Drug-alternative therapy

• May cause headaches, manic episodes if combined with ginseng therapy

Nursing considerations Assessment

•  History: Hypersensitivity to any MAOI; pheochromocytoma, CHF; abnormal liver function tests; severe renal impairment; cerebrovascular defect; CV disease, hypertension; history of headache; myelography within previous 24 hr or scheduled within 48 hr; seizure disorders; hyperthyroidism; impaired hepatic, renal function; psychiatric patients; elective surgery; pregnancy, lactation
•  Physical: Weight; T; skin color, lesions; orientation, affect, reflexes, vision; P, BP, orthostatic BP, auscultation, perfusion; bowel sounds, normal output, liver evaluation; urine flow, normal output; thyroid palpation; liver, kidney, and thyroid function tests, urinalysis, CBC, ECG, EEG

Interventions

• Limit amount of drug that is available to suicidal patients.
• Monitor BP and orthostatic BP carefully; arrange for more gradual increase in dosage in patients who show tendency for hypotension.
• Have periodic liver function tests during therapy; discontine drug at first sign of hepatic dysfunction or jaundice.
• Discontinue drug and monitor BP carefully if patient reports unusual or severe headache.
• Provide phentolamine or another alpha-adrenergic blocking drug on standby in case hypertensive crisis occurs.
• Provide diet that is low in tyramine-containing foods.

Teaching points

• Take drug exactly as prescribed.

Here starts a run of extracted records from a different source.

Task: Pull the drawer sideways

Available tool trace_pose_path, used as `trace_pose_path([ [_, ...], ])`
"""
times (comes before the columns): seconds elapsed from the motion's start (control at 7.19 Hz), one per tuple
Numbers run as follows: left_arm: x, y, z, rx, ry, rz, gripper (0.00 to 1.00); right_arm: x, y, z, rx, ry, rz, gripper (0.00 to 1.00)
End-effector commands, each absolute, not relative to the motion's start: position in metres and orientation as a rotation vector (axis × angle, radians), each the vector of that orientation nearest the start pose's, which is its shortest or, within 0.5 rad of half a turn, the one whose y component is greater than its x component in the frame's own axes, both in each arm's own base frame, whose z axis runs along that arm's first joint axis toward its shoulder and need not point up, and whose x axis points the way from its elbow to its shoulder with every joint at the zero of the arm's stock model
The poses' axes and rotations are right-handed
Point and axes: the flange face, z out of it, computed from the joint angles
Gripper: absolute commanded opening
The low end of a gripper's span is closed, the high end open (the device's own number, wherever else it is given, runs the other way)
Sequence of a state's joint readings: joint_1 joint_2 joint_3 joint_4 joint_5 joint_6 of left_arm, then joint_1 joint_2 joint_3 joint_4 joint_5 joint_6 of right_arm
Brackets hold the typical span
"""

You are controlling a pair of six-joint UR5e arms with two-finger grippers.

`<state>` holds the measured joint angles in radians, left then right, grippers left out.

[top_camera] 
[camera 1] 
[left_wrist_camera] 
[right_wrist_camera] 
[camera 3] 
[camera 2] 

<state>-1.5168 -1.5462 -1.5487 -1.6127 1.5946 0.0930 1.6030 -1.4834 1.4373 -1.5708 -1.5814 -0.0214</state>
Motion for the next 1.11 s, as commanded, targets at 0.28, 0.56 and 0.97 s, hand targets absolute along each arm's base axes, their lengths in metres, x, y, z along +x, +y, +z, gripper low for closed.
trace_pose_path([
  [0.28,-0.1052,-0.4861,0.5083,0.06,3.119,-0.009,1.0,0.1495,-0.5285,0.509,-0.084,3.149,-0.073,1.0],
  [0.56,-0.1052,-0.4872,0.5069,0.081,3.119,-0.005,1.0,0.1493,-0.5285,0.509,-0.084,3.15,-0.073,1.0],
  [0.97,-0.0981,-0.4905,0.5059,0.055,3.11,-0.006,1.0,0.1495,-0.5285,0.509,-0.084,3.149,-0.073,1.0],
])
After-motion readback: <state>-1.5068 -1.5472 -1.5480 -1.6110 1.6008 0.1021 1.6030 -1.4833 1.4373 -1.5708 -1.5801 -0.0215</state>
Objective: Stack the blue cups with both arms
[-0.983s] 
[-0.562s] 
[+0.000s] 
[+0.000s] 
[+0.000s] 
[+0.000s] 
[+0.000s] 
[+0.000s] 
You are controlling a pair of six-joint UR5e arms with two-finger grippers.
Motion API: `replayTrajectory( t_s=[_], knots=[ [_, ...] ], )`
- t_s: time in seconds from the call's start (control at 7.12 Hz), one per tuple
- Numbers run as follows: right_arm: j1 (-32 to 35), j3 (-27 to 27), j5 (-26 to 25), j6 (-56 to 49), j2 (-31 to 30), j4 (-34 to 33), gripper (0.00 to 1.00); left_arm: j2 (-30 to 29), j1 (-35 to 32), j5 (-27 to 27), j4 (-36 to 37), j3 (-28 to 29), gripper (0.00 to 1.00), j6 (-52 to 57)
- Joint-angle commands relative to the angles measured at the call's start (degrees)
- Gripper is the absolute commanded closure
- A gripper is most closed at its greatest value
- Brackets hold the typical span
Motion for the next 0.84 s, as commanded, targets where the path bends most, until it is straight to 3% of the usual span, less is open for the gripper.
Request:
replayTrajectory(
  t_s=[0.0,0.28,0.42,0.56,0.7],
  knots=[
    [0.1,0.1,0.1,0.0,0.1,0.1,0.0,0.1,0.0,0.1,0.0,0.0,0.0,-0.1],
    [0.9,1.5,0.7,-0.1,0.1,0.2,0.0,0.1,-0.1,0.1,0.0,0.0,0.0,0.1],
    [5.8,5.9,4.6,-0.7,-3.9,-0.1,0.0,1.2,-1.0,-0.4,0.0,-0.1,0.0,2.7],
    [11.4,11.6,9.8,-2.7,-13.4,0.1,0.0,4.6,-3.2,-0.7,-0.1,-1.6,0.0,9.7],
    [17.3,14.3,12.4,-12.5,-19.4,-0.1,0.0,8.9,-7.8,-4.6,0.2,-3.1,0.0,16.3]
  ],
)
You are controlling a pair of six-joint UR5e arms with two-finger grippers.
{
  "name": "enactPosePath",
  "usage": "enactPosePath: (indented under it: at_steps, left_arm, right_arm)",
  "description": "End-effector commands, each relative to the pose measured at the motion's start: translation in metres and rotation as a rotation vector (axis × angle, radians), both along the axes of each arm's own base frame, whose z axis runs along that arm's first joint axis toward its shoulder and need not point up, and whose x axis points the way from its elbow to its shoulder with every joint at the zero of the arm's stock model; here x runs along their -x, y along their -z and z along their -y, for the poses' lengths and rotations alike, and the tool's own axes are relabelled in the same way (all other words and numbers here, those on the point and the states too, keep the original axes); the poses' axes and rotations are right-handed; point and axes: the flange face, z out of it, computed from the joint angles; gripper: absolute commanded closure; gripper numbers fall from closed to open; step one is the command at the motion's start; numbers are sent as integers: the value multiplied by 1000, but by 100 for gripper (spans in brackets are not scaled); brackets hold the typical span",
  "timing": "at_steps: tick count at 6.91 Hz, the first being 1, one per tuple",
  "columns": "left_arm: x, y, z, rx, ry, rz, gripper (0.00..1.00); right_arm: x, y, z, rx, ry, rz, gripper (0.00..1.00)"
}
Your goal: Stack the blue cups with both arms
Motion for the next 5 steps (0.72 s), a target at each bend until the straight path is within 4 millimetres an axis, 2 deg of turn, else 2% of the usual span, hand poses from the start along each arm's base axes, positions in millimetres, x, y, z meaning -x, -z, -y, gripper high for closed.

Do not stop taking this drug abruptly or without consulting your health care provider.
• Avoid ingestion of tyramine-containing foods while you are taking this drug and for 2 wk afterward (patient and significant other should receive a list of such foods).
• Avoid alcohol; other sleep-inducing drugs; all OTC drugs, including nose drops, cold and hay fever remedies; and appetite suppressants. Many of these contain substances that could cause serious or even life-threatening problems.
• These side effects may occur: dizziness, weakness or fainting when arising from a horizontal or sitting position (transient; change position slowly); drowsiness, blurred vision (reversible; if severe, avoid driving or performing tasks that require alertness); nausea, vomiting, loss of appetite (small, frequent meals, frequent mouth care may help); memory changes, irritability, emotional changes, nervousness (reversible).
• Report headache, rash, darkening of the urine, pale stools, yellowing of the eyes or skin, fever, chills, sore throat, any other unusual symptoms.